→ Work task:
Retyping the entire listing exactly is the task.

→ Data:
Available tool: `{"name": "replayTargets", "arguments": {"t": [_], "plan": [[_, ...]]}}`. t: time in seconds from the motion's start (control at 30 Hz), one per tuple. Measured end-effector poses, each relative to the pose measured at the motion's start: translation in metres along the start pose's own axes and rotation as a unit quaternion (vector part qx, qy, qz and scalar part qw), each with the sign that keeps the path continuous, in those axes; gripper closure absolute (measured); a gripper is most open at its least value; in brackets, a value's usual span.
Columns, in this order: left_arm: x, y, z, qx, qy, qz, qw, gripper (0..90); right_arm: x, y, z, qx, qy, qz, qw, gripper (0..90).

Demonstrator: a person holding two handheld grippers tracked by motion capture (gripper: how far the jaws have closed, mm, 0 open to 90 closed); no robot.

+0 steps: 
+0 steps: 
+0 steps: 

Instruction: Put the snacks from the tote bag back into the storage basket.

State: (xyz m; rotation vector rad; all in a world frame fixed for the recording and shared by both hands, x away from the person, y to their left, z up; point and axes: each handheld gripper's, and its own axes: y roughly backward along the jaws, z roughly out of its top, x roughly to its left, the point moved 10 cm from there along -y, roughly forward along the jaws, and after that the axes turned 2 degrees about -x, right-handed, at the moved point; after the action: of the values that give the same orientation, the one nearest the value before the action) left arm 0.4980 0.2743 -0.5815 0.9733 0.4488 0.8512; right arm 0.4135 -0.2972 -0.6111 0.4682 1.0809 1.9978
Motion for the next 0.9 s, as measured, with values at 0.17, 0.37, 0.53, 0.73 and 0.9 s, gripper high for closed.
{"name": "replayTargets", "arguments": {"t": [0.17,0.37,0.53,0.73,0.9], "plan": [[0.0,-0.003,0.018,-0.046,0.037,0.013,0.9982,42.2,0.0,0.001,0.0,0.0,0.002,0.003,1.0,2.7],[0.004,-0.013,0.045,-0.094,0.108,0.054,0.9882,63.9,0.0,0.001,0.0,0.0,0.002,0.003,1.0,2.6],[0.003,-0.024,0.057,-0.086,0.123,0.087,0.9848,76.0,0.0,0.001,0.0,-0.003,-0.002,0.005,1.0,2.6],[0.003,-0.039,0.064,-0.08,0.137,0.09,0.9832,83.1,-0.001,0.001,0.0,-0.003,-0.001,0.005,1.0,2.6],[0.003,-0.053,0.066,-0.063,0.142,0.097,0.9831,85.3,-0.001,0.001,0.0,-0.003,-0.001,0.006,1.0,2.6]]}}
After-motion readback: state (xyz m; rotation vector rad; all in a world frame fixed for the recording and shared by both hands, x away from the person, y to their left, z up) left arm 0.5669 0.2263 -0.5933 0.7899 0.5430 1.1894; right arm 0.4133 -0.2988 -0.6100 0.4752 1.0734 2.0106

→ Output below:
Available tool: `{"name": "replayTargets", "arguments": {"t": [_], "plan": [[_, ...]]}}`. t: time in seconds from the motion's start (control at 30 Hz), one per tuple. Measured end-effector poses, each relative to the pose measured at the motion's start: translation in metres along the start pose's own axes and rotation as a unit quaternion (vector part qx, qy, qz and scalar part qw), each with the sign that keeps the path continuous, in those axes; gripper closure absolute (measured); a gripper is most open at its least value; in brackets, a value's usual span.
Columns, in this order: left_arm: x, y, z, qx, qy, qz, qw, gripper (0..90); right_arm: x, y, z, qx, qy, qz, qw, gripper (0..90).

Demonstrator: a person holding two handheld grippers tracked by motion capture (gripper: how far the jaws have closed, mm, 0 open to 90 closed); no robot.

+0 steps: 
+0 steps: 
+0 steps: 

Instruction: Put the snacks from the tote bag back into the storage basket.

State: (xyz m; rotation vector rad; all in a world frame fixed for the recording and shared by both hands, x away from the person, y to their left, z up; point and axes: each handheld gripper's, and its own axes: y roughly backward along the jaws, z roughly out of its top, x roughly to its left, the point moved 10 cm from there along -y, roughly forward along the jaws, and after that the axes turned 2 degrees about -x, right-handed, at the moved point; after the action: of the values that give the same orientation, the one nearest the value before the action) left arm 0.4980 0.2743 -0.5815 0.9733 0.4488 0.8512; right arm 0.4135 -0.2972 -0.6111 0.4682 1.0809 1.9978
Motion for the next 0.9 s, as measured, with values at 0.17, 0.37, 0.53, 0.73 and 0.9 s, gripper high for closed.
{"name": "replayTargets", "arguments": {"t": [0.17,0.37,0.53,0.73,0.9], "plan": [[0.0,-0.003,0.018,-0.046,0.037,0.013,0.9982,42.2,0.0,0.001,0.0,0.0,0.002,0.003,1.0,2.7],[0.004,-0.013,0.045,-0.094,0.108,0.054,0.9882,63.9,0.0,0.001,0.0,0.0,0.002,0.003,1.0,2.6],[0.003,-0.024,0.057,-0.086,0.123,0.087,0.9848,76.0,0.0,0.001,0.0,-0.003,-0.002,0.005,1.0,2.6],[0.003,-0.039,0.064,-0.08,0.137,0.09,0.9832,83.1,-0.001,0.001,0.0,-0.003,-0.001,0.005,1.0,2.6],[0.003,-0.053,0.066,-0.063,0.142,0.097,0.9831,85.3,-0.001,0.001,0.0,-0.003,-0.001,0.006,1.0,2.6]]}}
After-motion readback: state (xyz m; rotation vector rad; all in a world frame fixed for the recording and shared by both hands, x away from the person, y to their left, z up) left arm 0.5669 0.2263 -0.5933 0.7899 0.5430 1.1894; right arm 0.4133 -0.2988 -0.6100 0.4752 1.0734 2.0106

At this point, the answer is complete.